# Slime



## Metal Man (Dec 17, 2008)

Do any of you use Slime or another brand tire sealant in you ATVs?

I never used it before but i plan on going on a ride in AR this spring and i don't want to get out there and have a flat. If you have used it, whats the cons. I would think the pros are obvious.


----------



## Polaris425 (Dec 16, 2004)

I guess it's better than it use to be, when they first came out with it it didnt do anything but make a mess. And rust the inside of steel rims. I have tried anyin a long time. There's always "fix-a-flat" cans you can pack along on the ride.


----------



## phreebsd (Dec 16, 2004)

once you ever take that tire off the rim you got a mess on your hands.


----------



## Metal Man (Dec 17, 2008)

You think it would cause the tire to be out of balance?


----------



## FABMAN (Dec 18, 2008)

Green slime works greet. Iv got it in my ice tiers there's like 100 screws in them each!! and yes they go all the way through. This is the only way to keep air in them. When I puled them out of the shed only one was flat 2 were low from last year and I have yet to put air in them sense then. Just don't add too much or it will be out of balance, it will wash off with water if you ever need ( I think it's biodegradable ) and there's ATV green slime. one small bottle will do all 4.


----------



## phreebsd (Dec 16, 2004)

it will cause it to be out of balance if you put a lot in there. 
It will pool up on one side of the tire and you'll get a wobble at high speed for while until it evens all out in there again.

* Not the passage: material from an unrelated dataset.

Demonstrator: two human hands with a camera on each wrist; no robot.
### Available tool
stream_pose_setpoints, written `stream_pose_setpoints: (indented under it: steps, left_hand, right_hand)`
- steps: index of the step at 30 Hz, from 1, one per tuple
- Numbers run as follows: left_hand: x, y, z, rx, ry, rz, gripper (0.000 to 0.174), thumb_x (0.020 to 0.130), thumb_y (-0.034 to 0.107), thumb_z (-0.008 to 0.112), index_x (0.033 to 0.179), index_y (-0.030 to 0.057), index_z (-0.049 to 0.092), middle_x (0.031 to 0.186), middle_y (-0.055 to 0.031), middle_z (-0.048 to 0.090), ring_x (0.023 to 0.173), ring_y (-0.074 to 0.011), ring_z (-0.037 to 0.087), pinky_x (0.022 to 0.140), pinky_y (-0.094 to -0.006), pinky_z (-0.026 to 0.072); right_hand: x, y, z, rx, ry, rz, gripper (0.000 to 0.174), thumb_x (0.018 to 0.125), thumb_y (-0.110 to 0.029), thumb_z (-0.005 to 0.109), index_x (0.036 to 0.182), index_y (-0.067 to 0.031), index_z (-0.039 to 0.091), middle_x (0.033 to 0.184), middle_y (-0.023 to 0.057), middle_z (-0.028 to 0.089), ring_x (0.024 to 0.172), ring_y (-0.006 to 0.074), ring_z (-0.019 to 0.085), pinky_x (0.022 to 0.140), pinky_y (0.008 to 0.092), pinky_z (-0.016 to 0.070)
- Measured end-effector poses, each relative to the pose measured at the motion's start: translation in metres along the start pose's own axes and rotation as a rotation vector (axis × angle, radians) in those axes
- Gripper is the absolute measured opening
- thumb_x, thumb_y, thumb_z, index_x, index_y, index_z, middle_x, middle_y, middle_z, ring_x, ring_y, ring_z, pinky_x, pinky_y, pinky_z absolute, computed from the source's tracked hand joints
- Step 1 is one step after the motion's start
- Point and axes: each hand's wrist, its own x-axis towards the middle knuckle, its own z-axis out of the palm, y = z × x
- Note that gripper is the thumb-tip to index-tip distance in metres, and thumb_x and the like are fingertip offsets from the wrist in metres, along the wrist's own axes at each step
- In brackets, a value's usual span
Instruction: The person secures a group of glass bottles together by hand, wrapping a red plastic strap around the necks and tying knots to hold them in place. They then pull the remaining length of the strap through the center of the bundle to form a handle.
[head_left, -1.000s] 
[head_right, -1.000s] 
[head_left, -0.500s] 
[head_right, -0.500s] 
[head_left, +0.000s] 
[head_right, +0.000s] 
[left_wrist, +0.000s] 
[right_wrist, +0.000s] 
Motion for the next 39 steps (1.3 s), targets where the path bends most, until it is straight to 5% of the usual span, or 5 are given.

HL claims their product is the best out there.


----------



## FABMAN (Dec 18, 2008)

Isn't that the same thing but a different sticker?


----------



## Metal Man (Dec 17, 2008)

Check this link. HL says this is enough for one ATV. That looks like a lot to put in the tires to me:thinking:

http://vi.ebaydesc.com/ebaymotors/w...1&hr=http://shop.ebay.com/?_from=R40&caz.html


----------



## FABMAN (Dec 18, 2008)

That's too much!! I use 32oz for 4. But that's what they say height x width x .12 = oz required for 45mph or less so 25"x10"x.12=30oz, 45mph + is .065 instead of .12.


----------



## Metal Man (Dec 17, 2008)

So 8 oz in each tire will do my 28" Zillas you think? I hope so. I really don't even want to add it in there but it might be the deference between me riding it home or having to deal with a flat tire in the middle of nowhere.:34:


----------



## kawa650 (Dec 19, 2008)

I had to put slime in my 29s to MAKE them hold air, works great, i think i put half of a 32oz bottle in each, I belive. As far as cons dont have any as of now!


----------



## FABMAN (Dec 18, 2008)

If I were you. Get a tire inflate kit $20(the co2 kit). and carry a 24 oz bottle. If you have that PVC tube thing under your back rack a 32 oz will fit there.

What I did (8oz per tire = one cup) was for a controlled area, to ride on a lake for radar runs and to plow the track. No chance for sidewall punchers, big punchers, small tears, ext. All I needed was to seal the holes I put in from the ice screws (kold kutters). But 10 to 20 oz should do depending on the hole if you get one.


----------



## Metal Man (Dec 17, 2008)

Thanks for the advise :374230:


----------



## FABMAN (Dec 18, 2008)

Yep no-prob. My buds and I have had 4 flats at red top. Different times, we've even popped off beads, tore large holes in sidewalls 2 to 3 fingers wide, ext. I got wise and started to carry a compressor, tube, & and a bead breaker.


----------



## Polaris425 (Dec 16, 2004)

we had to reseat a bead in the middle of marengo swamp one year.............................................. :bigeyes:


----------



## Metal Man (Dec 17, 2008)

I did that once as well with a three wheeler tire. I had a buddy run over a stobb that fit perfectly in between the tire and rim. He did not realize it till all the air leaked out and the tire broke down. I ended up tyeing a rope around the center of the tire and tightening it with a stick by twisting the rope till the sides of the tire bulged out enough to seal to the rim.A can of fix a flat later and we where on our way.


----------



## FABMAN (Dec 18, 2008)

ether is fun to set beads. lol


----------



## phreebsd (Dec 16, 2004)

i blew the beads off the rim doing that.


----------



## FABMAN (Dec 18, 2008)

Yeah you can do that bet it was cool. Iv seen 44s done before this way. Stand way the **** back for that and run if it takes a bad bounce!!!!! lol


----------



## Metal Man (Dec 17, 2008)

I grew up next to a auto junk yard. I seen many wrecker tires done that way. Them old cats done seen it go wrong in the past and always wrap a chain around the tire and rim now. lol


----------